Optical Coherence Tomography Predictors of Risk for Progression to Non-Neovascular Atrophic Age-Related Macular Degeneration.

Publication Type
Journal Article
Year of Publication
Sleiman, Karim; Veerappan, Malini; Winter, Katrina P; McCall, Michelle N; Yiu, Glenn; Farsiu, Sina; Chew, Emily Y; Clemons, Traci; Toth, Cynthia A; Age-Related Eye Disease Study 2 Ancillary Spectral Domain Optical Coherence Tomography Study Group
Date Published
2017 12
Aged; Aged, 80 and over; Atrophy; Disease Progression; Female; Fluorescein Angiography; Follow-Up Studies; geographic atrophy; Humans; Male; Middle Aged; Photography; prognosis; Prospective Studies; Retinal Drusen; Retinal Pigment Epithelium; Risk Assessment; Tomography, Optical Coherence

PURPOSE: Appearance of geographic atrophy (GA) on color photography (CP) is preceded by specific features on spectral-domain optical coherence tomography (SD OCT). We aimed to build SD OCT-based risk assessment models for 5-year new onset of GA and central GA on CP.

DESIGN: Prospective, longitudinal study.

PARTICIPANTS: Age-Related Eye Disease Study 2 Ancillary SD OCT study participants with age-related macular degeneration (AMD) with bilateral large drusen or noncentral GA and at least 1 eye without advanced disease (n = 317).

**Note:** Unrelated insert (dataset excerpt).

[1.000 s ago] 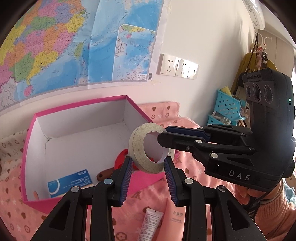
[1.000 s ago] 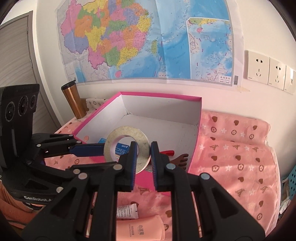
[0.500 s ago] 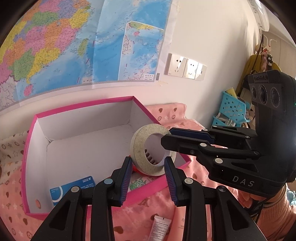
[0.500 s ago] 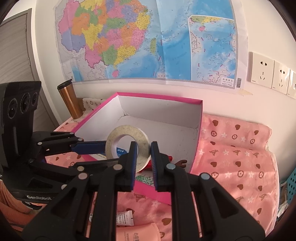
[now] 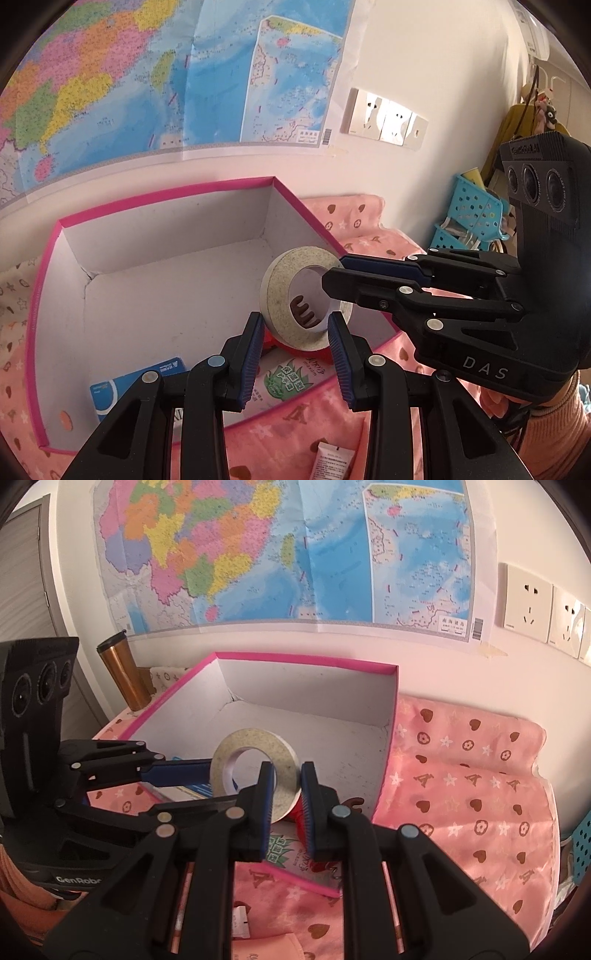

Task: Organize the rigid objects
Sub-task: 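Open the right tool to release the tape roll in the box, then move the right tool down to the white tube on the bedspread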

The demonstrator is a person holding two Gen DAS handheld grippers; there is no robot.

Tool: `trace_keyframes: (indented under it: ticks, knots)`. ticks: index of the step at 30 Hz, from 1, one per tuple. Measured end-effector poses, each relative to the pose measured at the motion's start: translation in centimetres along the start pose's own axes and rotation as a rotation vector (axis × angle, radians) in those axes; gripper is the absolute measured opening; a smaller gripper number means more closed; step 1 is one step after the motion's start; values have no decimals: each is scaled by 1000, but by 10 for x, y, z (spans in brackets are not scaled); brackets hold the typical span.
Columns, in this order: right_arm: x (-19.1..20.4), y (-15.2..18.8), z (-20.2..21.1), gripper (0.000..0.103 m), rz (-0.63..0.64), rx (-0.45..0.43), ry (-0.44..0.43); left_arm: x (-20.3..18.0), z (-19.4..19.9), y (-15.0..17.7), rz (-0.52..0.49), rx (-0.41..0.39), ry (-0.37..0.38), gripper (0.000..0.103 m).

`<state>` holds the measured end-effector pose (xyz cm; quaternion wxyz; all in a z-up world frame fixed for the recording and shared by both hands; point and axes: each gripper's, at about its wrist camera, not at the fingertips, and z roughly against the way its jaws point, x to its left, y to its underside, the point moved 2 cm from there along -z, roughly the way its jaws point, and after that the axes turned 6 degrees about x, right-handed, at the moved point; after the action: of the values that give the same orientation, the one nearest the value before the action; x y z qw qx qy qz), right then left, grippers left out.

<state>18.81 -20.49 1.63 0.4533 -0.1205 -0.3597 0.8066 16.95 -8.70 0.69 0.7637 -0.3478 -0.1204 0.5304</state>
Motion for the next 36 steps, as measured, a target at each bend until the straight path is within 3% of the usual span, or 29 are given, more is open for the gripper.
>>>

METHODS: For 1 eye per participant, qualitative and quantitative SD OCT variables were derived from standardized grading and semiautomated segmentation, respectively, at baseline. Up to 7 years later, annual outcomes were extracted and analyzed to fit multivariate logistic regression models and build a risk calculator.

MAIN OUTCOME MEASURES: New onset of CP-visible GA and central GA.

RESULTS: Over a follow-up median of 4.0 years and among 292 AMD eyes (without advanced disease at baseline) with complete outcome data, 46 (15.8%) developed central GA. Among 265 eyes without any GA on baseline CP, 70 (26.4%) developed CP-visible GA. Final multivariate models were adjusted for age. In the model for GA, the independent predicting SD OCT factors (P < 0.001-0.03) were: hyperreflective foci and retinal pigment epithelium (RPE) layer atrophy or absence, followed by choroid thickness in absence of subretinal drusenoid deposits, photoreceptor outer segment loss, RPE drusen complex volume, and RPE drusen complex abnormal thinning volume. For central GA, the factors (P < 0.001) were RPE drusen complex abnormal thinning volume, intraretinal fluid or cystoid spaces, hyperreflective foci, and RPE layer atrophy or absence. The models yielded a calculator that computes the probabilities of CP-visible, new-onset GA and central GA after 1 to 5 years.

CONCLUSIONS: For AMD eyes with large drusen and no advanced disease, we built a novel risk assessment model-based on age and SD OCT segmentation, drusen characteristics, and retinal pathology-for progression to CP-visible GA over up to 5 years. This calculator may simplify SD OCT grading and with future validation has a promising role as a clinical prognostic tool.